* THE DATA
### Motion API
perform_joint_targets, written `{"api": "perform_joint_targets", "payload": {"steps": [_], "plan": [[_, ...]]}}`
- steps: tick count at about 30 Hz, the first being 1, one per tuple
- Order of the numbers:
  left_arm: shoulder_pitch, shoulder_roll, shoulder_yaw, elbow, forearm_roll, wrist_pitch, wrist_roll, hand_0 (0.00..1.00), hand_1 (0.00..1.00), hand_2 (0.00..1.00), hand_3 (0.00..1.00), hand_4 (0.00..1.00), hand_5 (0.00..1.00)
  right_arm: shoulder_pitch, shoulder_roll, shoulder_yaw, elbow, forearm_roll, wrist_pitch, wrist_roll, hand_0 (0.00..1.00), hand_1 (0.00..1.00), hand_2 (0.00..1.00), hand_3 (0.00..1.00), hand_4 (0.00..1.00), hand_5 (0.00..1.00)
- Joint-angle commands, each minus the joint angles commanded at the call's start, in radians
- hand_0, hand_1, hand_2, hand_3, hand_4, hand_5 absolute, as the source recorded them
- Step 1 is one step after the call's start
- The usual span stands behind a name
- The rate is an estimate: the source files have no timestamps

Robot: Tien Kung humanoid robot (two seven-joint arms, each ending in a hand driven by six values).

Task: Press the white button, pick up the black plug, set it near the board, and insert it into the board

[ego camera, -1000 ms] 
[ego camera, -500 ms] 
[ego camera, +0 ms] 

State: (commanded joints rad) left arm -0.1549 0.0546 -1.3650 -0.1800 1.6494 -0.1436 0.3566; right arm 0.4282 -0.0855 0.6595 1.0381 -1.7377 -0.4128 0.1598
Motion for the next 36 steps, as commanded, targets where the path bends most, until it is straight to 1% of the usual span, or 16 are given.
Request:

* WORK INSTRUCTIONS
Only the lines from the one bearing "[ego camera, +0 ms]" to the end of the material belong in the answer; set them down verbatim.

* RESPONSE
[ego camera, +0 ms] 

State: (commanded joints rad) left arm -0.1549 0.0546 -1.3650 -0.1800 1.6494 -0.1436 0.3566; right arm 0.4282 -0.0855 0.6595 1.0381 -1.7377 -0.4128 0.1598
Motion for the next 36 steps, as commanded, targets where the path bends most, until it is straight to 1% of the usual span, or 16 are given.
Request:

Work on the exercise is finished.